Assignment: Copy each line of the following data that contains "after".

** Opening Records supplied block **

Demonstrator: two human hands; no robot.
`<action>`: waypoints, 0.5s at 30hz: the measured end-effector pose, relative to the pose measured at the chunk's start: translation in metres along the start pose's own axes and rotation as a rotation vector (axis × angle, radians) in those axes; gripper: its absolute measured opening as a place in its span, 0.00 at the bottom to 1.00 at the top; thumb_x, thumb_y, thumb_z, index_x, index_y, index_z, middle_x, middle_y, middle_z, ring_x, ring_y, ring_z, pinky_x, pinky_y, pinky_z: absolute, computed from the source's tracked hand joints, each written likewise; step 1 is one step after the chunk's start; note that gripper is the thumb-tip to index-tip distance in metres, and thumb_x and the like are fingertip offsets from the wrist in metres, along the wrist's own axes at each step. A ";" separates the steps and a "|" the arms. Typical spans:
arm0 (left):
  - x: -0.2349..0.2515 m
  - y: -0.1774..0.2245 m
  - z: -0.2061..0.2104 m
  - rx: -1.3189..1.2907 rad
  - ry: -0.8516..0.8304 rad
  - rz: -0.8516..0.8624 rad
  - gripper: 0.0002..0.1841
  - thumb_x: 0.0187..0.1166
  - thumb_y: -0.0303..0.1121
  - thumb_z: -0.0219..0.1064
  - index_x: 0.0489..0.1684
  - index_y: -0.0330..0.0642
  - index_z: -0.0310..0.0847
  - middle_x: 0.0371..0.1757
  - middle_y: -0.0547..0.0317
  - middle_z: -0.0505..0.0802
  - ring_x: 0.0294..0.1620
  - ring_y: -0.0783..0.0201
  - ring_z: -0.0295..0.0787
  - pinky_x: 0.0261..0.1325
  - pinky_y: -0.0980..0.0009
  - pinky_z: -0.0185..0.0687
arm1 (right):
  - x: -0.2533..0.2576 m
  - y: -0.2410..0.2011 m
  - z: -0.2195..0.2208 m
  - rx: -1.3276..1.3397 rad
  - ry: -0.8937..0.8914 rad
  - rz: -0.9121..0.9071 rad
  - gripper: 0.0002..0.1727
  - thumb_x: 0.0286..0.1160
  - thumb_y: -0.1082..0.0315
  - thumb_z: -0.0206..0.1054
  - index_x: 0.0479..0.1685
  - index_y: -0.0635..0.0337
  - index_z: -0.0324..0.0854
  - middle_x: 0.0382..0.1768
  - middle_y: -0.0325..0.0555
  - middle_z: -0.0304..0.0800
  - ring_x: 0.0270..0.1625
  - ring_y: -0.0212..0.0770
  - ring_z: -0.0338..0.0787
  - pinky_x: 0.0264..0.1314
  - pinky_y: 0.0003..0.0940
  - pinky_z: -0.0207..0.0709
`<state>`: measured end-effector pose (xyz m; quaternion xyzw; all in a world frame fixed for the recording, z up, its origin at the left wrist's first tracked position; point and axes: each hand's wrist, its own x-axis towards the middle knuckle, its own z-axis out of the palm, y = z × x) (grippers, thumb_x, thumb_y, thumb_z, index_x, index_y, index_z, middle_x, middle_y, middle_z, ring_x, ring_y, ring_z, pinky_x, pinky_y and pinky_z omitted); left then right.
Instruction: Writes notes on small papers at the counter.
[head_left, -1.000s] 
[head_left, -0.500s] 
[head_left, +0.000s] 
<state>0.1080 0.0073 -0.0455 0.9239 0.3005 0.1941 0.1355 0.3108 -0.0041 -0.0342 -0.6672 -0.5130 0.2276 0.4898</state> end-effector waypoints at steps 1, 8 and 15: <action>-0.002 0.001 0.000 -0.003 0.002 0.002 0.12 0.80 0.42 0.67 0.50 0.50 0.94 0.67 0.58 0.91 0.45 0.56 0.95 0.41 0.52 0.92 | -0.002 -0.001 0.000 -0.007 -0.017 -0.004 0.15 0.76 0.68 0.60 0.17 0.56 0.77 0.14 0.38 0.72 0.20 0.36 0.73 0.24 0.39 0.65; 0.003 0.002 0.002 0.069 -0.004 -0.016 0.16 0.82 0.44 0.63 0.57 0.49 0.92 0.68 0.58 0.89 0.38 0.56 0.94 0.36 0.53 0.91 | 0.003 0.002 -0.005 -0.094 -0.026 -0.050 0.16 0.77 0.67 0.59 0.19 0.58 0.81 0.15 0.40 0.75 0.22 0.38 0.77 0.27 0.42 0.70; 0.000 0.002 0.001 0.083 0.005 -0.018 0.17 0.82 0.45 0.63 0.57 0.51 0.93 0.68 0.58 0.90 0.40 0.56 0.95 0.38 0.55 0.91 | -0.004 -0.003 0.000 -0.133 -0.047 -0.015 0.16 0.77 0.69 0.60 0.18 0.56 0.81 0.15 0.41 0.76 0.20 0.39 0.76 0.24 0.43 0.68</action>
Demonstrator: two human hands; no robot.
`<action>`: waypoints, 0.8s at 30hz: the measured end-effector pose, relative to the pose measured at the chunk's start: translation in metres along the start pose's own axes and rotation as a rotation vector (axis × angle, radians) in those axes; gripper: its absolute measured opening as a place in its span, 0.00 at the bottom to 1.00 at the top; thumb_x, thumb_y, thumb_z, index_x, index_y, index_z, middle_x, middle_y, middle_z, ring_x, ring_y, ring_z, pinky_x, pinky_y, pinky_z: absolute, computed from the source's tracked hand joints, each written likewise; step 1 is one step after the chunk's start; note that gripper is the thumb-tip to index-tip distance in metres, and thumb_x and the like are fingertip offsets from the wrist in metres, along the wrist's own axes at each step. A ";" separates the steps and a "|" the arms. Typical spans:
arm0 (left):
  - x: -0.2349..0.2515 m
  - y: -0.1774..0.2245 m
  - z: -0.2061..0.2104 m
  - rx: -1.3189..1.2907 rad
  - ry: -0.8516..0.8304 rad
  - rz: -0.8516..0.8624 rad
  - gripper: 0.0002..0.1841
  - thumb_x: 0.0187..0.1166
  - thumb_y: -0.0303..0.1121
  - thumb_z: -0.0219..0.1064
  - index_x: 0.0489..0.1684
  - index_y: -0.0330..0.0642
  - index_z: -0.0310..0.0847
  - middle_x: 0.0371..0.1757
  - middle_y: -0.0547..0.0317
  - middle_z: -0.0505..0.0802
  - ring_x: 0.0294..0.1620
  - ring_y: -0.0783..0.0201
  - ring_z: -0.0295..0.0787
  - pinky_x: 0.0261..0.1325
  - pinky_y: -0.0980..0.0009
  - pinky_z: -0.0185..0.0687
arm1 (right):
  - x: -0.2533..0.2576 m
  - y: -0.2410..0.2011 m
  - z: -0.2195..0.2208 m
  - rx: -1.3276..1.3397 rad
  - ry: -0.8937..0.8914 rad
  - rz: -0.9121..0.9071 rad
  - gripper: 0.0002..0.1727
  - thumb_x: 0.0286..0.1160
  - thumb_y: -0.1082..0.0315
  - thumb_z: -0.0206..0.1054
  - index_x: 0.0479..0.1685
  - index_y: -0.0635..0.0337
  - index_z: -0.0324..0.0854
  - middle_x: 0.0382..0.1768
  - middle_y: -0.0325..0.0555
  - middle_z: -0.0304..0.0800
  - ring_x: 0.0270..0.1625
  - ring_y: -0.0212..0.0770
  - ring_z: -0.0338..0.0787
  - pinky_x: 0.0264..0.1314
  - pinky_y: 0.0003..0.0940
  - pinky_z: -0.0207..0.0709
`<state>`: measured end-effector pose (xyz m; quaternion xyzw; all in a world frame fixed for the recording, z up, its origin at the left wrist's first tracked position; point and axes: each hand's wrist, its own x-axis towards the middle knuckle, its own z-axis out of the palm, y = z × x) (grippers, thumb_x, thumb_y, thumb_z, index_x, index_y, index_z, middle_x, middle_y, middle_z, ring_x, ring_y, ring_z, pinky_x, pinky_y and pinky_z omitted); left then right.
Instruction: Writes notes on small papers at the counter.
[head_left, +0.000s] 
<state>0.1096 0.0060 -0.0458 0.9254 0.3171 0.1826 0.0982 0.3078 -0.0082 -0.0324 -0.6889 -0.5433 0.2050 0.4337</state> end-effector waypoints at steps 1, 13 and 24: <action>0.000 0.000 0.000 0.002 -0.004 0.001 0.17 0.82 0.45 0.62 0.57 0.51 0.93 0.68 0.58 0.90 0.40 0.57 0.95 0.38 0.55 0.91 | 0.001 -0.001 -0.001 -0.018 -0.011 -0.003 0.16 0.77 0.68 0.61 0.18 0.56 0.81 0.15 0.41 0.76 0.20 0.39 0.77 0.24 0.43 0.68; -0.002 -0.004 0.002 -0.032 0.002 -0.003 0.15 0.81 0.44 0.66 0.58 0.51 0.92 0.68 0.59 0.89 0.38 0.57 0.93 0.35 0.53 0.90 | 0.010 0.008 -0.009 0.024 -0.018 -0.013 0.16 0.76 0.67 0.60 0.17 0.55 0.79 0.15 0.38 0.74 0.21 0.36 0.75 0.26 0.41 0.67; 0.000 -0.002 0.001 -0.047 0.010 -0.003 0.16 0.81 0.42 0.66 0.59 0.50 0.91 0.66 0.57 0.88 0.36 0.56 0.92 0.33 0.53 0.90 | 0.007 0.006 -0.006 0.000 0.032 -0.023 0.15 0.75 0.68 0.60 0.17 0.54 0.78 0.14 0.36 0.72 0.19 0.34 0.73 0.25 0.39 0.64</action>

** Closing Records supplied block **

Exercise solution:
`<action>`: waypoints, 0.5s at 30hz: the measured end-effector pose, relative to the pose measured at the chunk's start: translation in metres along the start pose's own axes and rotation as a rotation vector (axis × angle, radians) in those axes; gripper: its absolute measured opening as a place in its span, 0.00 at the bottom to 1.00 at the top; thumb_x, thumb_y, thumb_z, index_x, index_y, index_z, middle_x, middle_y, middle_z, ring_x, ring_y, ring_z, pinky_x, pinky_y, pinky_z: absolute, computed from the source's tracked hand joints, each written likewise; step 1 is one step after the chunk's start; note that gripper is the thumb-tip to index-tip distance in metres, and thumb_x and the like are fingertip offsets from the wrist in metres, along the wrist's own axes at each step. A ";" separates the steps and a "|" the arms. Typical spans:
`<action>`: waypoints, 0.8s at 30hz: the measured end-effector pose, relative to the pose measured at the chunk's start: translation in metres along the start pose's own axes and rotation as a rotation vector (axis × angle, radians) in those axes; gripper: its absolute measured opening as a place in its span, 0.00 at the bottom to 1.00 at the top; thumb_x, thumb_y, thumb_z, index_x, index_y, index_z, middle_x, middle_y, middle_z, ring_x, ring_y, ring_z, pinky_x, pinky_y, pinky_z: absolute, computed from the source's tracked hand joints, each written likewise; step 1 is one step after the chunk's start; note that gripper is the thumb-tip to index-tip distance in metres, and thumb_x and the like are fingertip offsets from the wrist in metres, along the wrist's own axes at each step. A ";" separates the steps and a "|" the arms. Typical spans:

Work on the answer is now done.